-- Records to process follows --

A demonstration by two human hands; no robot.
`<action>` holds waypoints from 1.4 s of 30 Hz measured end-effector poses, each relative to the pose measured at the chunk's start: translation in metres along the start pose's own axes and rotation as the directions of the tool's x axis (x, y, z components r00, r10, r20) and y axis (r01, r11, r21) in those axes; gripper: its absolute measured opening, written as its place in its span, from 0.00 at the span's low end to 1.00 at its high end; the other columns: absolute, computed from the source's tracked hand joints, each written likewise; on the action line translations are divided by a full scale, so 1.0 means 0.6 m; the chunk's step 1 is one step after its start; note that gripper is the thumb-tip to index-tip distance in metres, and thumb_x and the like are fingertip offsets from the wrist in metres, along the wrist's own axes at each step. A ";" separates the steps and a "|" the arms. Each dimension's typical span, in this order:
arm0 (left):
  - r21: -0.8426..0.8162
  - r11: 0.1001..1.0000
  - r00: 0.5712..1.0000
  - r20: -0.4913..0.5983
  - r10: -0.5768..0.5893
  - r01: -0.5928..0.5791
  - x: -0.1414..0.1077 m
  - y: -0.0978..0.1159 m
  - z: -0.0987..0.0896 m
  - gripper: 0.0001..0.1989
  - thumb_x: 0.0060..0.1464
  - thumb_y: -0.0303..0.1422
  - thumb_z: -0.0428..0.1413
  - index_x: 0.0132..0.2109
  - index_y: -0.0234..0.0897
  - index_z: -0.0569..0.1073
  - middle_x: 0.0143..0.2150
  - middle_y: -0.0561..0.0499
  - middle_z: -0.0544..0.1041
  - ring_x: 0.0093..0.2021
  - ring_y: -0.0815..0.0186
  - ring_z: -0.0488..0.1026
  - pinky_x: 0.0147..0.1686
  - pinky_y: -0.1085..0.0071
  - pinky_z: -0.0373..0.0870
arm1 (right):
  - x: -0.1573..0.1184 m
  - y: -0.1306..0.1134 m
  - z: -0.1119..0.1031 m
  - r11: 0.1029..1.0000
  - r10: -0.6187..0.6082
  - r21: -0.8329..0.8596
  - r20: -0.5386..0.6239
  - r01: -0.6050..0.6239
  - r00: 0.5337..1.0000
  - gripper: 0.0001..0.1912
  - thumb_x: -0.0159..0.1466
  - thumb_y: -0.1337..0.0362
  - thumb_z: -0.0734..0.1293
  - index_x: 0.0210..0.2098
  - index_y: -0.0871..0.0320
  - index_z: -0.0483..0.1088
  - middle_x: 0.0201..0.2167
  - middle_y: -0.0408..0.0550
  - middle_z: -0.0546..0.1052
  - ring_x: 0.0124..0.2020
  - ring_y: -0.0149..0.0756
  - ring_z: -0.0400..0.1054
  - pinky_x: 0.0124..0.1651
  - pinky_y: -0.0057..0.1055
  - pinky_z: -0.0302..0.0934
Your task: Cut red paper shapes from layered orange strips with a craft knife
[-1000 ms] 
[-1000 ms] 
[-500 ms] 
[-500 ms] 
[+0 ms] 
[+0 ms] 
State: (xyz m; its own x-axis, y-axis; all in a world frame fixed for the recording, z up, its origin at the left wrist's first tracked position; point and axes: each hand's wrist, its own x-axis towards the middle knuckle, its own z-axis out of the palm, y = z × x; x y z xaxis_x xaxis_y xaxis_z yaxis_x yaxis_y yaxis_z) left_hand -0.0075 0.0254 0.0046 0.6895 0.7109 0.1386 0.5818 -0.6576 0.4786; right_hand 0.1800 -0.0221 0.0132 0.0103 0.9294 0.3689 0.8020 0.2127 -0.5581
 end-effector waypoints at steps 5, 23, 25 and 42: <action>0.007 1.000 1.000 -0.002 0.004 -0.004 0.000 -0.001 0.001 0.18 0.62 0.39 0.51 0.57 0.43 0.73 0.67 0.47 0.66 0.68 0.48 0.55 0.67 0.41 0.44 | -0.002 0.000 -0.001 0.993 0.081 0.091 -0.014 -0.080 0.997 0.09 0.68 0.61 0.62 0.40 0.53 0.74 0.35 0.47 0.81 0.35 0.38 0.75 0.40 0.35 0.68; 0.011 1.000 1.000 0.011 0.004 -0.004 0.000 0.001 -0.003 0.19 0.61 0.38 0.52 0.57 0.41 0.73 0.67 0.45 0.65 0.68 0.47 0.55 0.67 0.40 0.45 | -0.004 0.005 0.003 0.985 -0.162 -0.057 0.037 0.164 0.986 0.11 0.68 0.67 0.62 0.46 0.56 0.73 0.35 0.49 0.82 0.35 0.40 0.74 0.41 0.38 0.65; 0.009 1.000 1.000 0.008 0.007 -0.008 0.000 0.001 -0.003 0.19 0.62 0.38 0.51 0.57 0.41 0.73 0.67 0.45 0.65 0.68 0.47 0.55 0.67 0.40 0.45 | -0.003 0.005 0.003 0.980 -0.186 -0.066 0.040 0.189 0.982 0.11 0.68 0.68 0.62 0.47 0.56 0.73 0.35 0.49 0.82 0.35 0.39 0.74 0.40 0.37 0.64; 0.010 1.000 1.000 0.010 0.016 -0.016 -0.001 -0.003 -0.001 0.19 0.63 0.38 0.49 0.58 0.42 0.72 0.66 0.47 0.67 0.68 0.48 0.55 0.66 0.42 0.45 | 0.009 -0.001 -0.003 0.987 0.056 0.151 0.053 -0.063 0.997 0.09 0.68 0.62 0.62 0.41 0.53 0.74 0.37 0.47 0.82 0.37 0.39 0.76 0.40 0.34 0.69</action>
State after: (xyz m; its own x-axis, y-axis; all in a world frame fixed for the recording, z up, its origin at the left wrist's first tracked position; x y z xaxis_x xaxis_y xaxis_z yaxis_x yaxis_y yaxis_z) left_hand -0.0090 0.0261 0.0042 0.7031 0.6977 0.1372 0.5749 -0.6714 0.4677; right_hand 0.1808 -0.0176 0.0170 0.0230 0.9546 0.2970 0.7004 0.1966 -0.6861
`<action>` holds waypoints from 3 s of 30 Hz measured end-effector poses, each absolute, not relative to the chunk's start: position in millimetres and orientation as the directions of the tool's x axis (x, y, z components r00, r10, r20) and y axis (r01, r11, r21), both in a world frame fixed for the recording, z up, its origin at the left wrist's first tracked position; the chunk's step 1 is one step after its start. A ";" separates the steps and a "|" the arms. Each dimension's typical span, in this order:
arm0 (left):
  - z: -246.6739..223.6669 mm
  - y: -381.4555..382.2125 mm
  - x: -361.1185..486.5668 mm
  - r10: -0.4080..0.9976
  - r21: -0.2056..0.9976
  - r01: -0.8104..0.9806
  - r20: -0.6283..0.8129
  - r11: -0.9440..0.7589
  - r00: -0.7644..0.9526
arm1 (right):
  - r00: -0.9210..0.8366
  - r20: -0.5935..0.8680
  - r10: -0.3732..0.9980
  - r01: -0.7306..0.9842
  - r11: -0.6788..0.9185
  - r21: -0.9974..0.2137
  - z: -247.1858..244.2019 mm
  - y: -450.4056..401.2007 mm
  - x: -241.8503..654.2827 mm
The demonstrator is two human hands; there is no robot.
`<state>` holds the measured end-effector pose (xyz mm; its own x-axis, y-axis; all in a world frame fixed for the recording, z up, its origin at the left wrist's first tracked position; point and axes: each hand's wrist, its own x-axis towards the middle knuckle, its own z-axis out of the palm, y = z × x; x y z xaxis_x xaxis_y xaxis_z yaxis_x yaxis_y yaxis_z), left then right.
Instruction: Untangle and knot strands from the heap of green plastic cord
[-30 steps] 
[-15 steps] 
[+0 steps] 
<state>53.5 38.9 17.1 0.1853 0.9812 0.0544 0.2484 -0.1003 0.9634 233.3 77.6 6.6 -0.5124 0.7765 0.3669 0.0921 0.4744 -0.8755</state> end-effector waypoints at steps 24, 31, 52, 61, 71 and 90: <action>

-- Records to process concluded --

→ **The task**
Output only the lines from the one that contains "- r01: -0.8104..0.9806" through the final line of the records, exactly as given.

→ **Solution**
  - r01: -0.8104..0.9806
  - r20: -0.6283..0.8129
  - r11: -0.9440..0.7589
  - r00: -0.7644..0.9526
arm1 (right):
  - r00: -0.9210..0.8366
  - r20: -0.5935..0.8680
  - r10: -0.3732..0.9980
  - r01: -0.7306..0.9842
  - r11: -0.6788..0.9185
  - r21: -0.9974..0.2137
  - z: -247.1858..244.2019 mm
  - y: -450.4056..401.2007 mm
  - x: -241.8503..654.2827 mm
The demonstrator is two human hands; there is no robot.
`<state>` holds the measured end-effector pose (xyz mm; its own x-axis, y-axis; all in a world frame fixed for the recording, z up, its origin at the left wrist's first tracked position; point and axes: each hand's wrist, its own x-axis towards the middle knuckle, its own z-axis out of the palm, y = z × x; x y z xaxis_x xaxis_y xaxis_z yaxis_x yaxis_y yaxis_z), left then right.
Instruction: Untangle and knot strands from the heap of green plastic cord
[-30 steps] 
[-15 steps] 
[+0 steps] 
<state>53.5 38.9 17.1 0.1853 0.9812 0.0544 0.2484 -0.1003 0.9634 233.3 77.6 6.6 -0.5124 0.7765 0.3669 0.0921 0.4744 -0.8755</state> end-effector waypoints at steps 24, 31, 52, 61, 71 and 90: <action>

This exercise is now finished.